EMC Job Opportunities

"Work and live in a community that appreciates you. Practice your profession where it matters. Lower cost of living, higher quality of life. Emanuel Medical Center wants you!"

Emanuel Medical Center, P.O. Box 879, 117 Kite Road, Swainsboro, GA 30401
Fax: 478-289-1385 Email: humanresources@remove-thisemanuelmedical.org

QUALIFIED CANDIDATES’ APPLICATIONS WILL BE FORWARDED TO THE APPROPRIATE MANAGER. APPLICATIONS SUBMITTED FOR POSITIONS OTHER THAN THOSE POSTED WILL NOT BE CONSIDERED.

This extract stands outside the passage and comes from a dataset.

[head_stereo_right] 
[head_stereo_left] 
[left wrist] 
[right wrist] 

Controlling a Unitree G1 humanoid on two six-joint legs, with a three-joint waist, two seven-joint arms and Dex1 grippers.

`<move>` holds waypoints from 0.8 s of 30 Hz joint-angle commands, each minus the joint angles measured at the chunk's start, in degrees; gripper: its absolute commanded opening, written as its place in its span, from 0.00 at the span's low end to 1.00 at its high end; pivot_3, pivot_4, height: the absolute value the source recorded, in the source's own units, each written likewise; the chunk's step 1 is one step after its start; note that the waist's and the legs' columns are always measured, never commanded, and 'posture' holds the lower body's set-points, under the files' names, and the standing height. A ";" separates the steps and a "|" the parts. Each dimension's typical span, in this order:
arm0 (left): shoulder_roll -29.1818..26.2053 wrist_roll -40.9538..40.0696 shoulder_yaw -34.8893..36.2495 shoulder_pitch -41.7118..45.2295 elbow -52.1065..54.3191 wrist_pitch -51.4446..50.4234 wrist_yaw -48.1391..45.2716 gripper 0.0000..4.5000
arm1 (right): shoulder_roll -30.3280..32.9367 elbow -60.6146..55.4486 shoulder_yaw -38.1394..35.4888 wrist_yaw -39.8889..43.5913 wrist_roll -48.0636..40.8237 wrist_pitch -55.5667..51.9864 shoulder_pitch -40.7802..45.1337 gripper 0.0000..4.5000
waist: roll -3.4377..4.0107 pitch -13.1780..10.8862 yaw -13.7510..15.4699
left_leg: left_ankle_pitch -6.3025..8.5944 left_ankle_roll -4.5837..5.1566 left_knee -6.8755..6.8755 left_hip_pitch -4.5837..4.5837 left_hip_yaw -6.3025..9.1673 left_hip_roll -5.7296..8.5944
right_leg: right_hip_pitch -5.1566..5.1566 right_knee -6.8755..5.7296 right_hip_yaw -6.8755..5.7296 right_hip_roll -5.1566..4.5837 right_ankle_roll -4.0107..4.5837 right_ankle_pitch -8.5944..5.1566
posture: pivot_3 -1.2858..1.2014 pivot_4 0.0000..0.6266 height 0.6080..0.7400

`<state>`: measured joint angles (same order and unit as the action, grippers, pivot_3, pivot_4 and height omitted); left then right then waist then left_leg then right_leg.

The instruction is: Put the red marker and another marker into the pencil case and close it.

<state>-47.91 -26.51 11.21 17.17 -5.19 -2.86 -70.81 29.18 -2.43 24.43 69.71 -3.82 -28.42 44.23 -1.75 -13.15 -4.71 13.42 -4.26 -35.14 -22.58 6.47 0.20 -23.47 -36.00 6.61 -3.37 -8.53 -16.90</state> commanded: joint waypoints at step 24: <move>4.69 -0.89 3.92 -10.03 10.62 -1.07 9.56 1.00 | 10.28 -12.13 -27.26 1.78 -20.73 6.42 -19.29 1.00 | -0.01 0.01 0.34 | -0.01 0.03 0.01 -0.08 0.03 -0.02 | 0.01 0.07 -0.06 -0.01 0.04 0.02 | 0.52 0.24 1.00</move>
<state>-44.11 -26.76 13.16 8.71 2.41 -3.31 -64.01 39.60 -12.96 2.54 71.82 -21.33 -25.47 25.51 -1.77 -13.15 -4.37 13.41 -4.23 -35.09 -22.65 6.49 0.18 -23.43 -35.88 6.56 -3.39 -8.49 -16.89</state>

485 Director, Clinic Operations

Job Type
Fulltime
Contract Type
Contract
Location
Multiple
Job Description
  • Oversees the daily operations of ERH employed medical practices and strives daily to achieve steady progress of clinic goals.
  • Assists hospital CEOs, ERH President of Operations and Sr. Management in developing and implementing the strategic long-and short-range plans.
  • Anticipates and addresses physician needs.
  • Resolve problems with clinic personnel, patients/families and hospital departments as they arise.   
  • Meet with providers concerning escalated matters of significance, resolve issues and preserve relationships.
  • Responsible for the mentoring and development and performance evaluation of clinic managers. 
  • Holds regular staff meetings with clinic manager and provider opportunity for participative planning
  • Works with ERH’s managed care contracting team in negotiating managed care plans and ensures provider enrollment with payer plans of employed providers.
  • Maintains compliance with governmental regulations and industry requirements, including the reporting, ongoing certification and operations requirements of Rural Health Clinics (RHCs).
  • Enhances operational effectiveness, emphasizing cost containment, high-quality patient care and increased staff productivity.
  • Specific oversight of provider contract functions.
  • Assists in the recruitment of providers
  • Oversees the onboarding of all new providers and new clinics.
  • Assist hospital CFO’s and leadership in the development of capital and operational budgets and operates within approved budgets and maximize clinic profitability.
  • Ensure clinic processes support best practices with revenue cycle management and works closely with billing company and clinic personnel to improve claim denials.
  • Oversite of ERH’s precertification program and staff
  • Coordinates operational aspects of quality improvement activities with the Director of Clinic Quality
  • Work with leadership to set goals, clearly define operations, and develop appropriate performance standards, metrics and reporting tools.
  • Facilitate data-driven decision making across the organization that leads to meaningful actions.
  • Demonstrate successful execution of business strategies.
  • Develop, establish and direct execution of operating policies to support overall company policies and objectives.
  • Represents clinics and interacts with regulatory agencies, insurance carriers and other professional and community groups.
Job Requirements

Skills/Knowledge/Abilities

  • Demonstrated knowledge of the principles and practices of health care administration, fiscal management and government regulations and reimbursements.
  • Must be able to exercise a high degree of initiative, professionalism, judgment and discretion.
  • Skilled at training and implementing electronic medical records.
  • Ability to plan, organize and integrate priorities and deadlines and juggling multiple projects concurrently.
  • Proven leadership skills and ability to build effective teams to achieve goals and objectives.
  • Strong verbal and written skills, ability to effectively interact with all levels of the organization.
  • Results-oriented individual with ability to build relationships and implement solutions.
  • Demonstrated change agent. Must have strong influential skills to generate buy in for change initiatives.
  • Working knowledge of health information systems and policies and procedures to manage operations and ensure effective patient care.
  • Experience negotiating provider contracts, knowledge of provider reimbursement methodologies and practice implementing provider contracts.
  • Must have a demonstrated strength in collaborative management style and be self-motivated and able to work independently.
  • Solid decision making skills required. Must possess the ability to analyze information effectively to arrive at critical decisions and take effective action.
  • Education and Experience:

  • 4-6 years of medical office management experience with multiple locations/providers. Bachelor’s degree in business or health administration required.  OR:
  • 8-10 years of Medical Office management experience with multiple providers. Associate degree in business or health administration.
  • Experience with Medicare and Medicaid programs and their regulations, guidelines and standards.